Я закрываю глаза. Дышу. Сжимаю кулаки.
24
Катя стоит у окна, спиной ко мне.
Я вижу её сначала со спины — дорогой домашний костюм, волосы уложены даже дома, ногти накрашены идеально. Всё как обычно. Она всегда идеальная. Даже когда не выходит из комнаты.
Потом она поворачивается.
И я перестаю дышать.
Её лицо. Скулы — синие, с жёлтым отливом по краям. Губа разбита, запеклась, чёрная корка посередине. Под глазом — фиолетовый полумесяц, такой плотный, что кажется, если нажать, он не побледнеет.
— Катя… — выдыхаю я.
Она отводит взгляд. Пожимает плечом. Одно. Левым. И тут же морщится — видимо, больно.
— Это ничего. Я упала.
— Упала, — повторяю я. Голос чужой. Не мой. — Ты упала. С какой высоты, Катя? С пятого этажа?
Она молчит. Смотрит в пол. На лице выражение — закрытое, чужое, как у незнакомки.
— Катя, кто это сделал?
— Я сказала — упала. Отстань.
— Не отстану. Ты вся в синяках. У тебя на шее следы пальцев.
— Следи за собой, — она дёргает плечом, отворачивается. — В конце концов, не твоё дело.
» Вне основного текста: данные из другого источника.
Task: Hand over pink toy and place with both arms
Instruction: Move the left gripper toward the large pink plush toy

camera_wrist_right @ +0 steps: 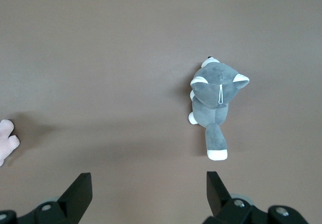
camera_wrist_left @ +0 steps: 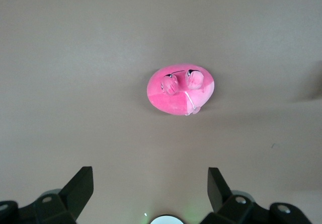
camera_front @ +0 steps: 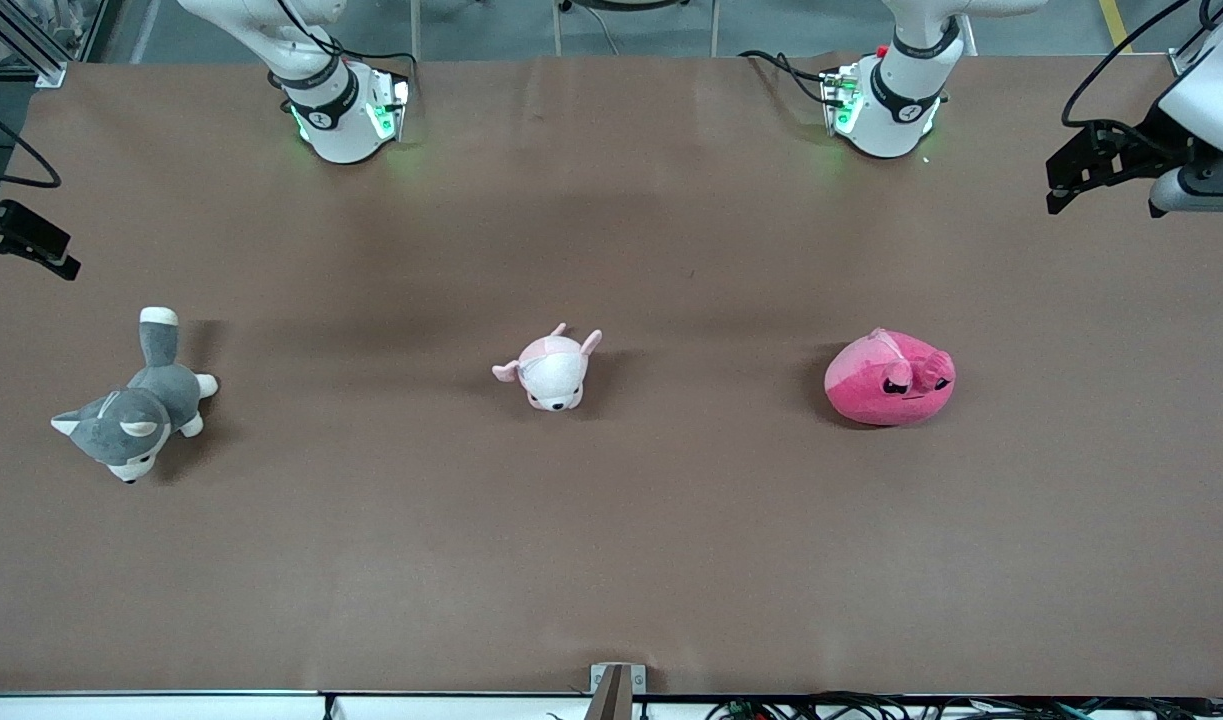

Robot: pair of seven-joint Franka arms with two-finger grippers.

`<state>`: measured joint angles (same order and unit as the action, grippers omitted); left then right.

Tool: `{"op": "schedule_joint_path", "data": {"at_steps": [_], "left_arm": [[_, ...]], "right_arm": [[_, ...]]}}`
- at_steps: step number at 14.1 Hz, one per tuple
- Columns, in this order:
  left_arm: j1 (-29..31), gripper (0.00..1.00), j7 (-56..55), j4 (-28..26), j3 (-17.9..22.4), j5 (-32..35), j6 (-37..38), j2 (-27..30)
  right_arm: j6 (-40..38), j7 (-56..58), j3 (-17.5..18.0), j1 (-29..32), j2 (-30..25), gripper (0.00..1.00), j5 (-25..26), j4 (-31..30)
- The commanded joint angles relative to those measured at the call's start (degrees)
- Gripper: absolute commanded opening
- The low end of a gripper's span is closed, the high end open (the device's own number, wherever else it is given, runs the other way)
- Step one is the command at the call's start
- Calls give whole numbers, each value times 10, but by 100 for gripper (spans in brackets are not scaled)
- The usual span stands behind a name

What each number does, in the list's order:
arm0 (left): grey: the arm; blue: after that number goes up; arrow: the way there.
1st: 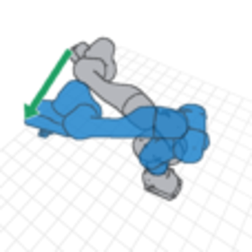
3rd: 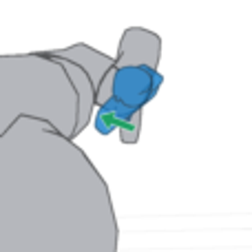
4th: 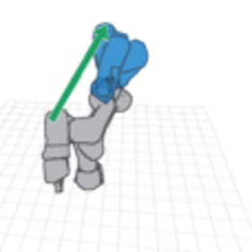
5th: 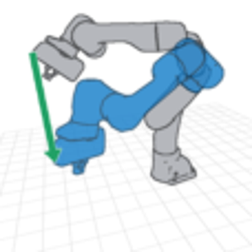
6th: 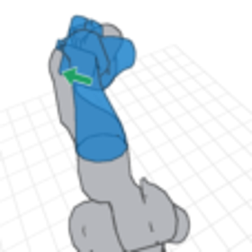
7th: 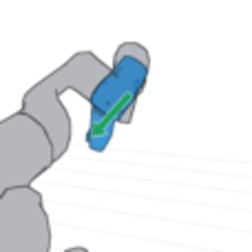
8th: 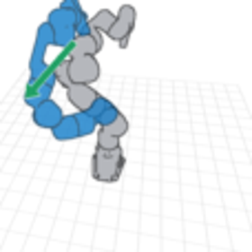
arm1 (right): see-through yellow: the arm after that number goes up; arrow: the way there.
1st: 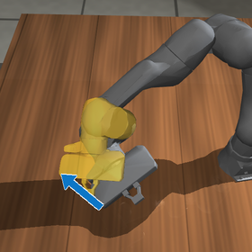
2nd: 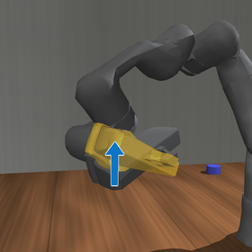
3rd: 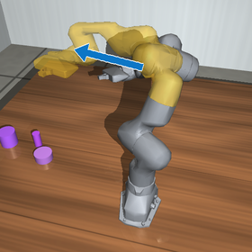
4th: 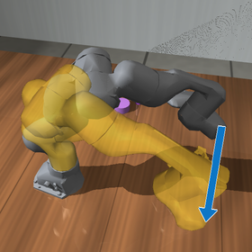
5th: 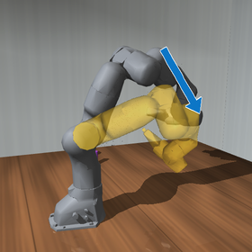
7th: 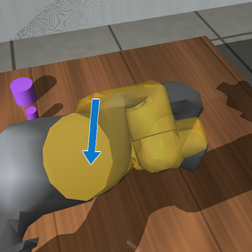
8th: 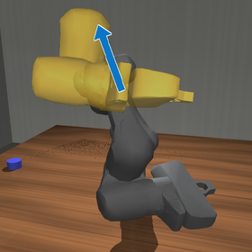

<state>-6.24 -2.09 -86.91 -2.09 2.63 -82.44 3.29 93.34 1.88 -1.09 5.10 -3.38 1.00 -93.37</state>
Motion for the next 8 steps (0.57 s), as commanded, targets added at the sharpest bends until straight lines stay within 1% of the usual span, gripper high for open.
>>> {"op": "schedule_joint_path", "data": {"at_steps": [1, 2, 4, 6, 8], "left_arm": [[-3, 100, 10, 3, 1, -8, -25, -24], [-2, 100, 11, -10, 1, -8, -39, -29], [-2, 100, 12, -78, -2, -7, -104, -21], [4, 100, 11, -126, -9, -7, -159, -19], [4, 100, 9, -163, -9, -4, -187, -19]], "right_arm": [[5, 6, 3, 3, -18, 100, 7, -19], [5, 6, 3, 3, -19, 100, 7, -19], [5, 6, 4, 3, -18, 100, 7, -19], [5, 6, 4, 3, -18, 100, 7, -19], [5, 6, 4, 3, -17, 100, 7, -19]]}}
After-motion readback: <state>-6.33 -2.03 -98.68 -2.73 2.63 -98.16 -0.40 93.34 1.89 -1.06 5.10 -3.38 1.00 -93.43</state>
— Не моё дело? Ты моя дочь.
— Всё, мам, хватит. Не надо из себя заботливую строить. Не было тебя никогда, и сейчас не надо.
Она уходит в свою комнату. Хлопает дверью так, что стены дрожат.
Я стою в коридоре. Смотрю на закрытую дверь. На её ручку. На щель под ней, откуда пробивается свет.
Слышу, как она ходит по комнате. Шаги быстрые, злые. Потом — тишина.
А потом я слышу это.
Плач.
Не громкий. Не истерика. Она давит его, зажимает ртом, чтобы я не услышала. Но я слышу. Эти всхлипы, эти судорожные вдохи, это то, как она, наверное, закусила край подушки.
Я стою под дверью. Смотрю на её ручку. Вспоминаю, как она была маленькой. Как после школы закрывалась в комнате, потому что дразнили «дочкой уборщицы». Как я стояла тогда под дверью, так же, как сейчас, и не знала, что делать.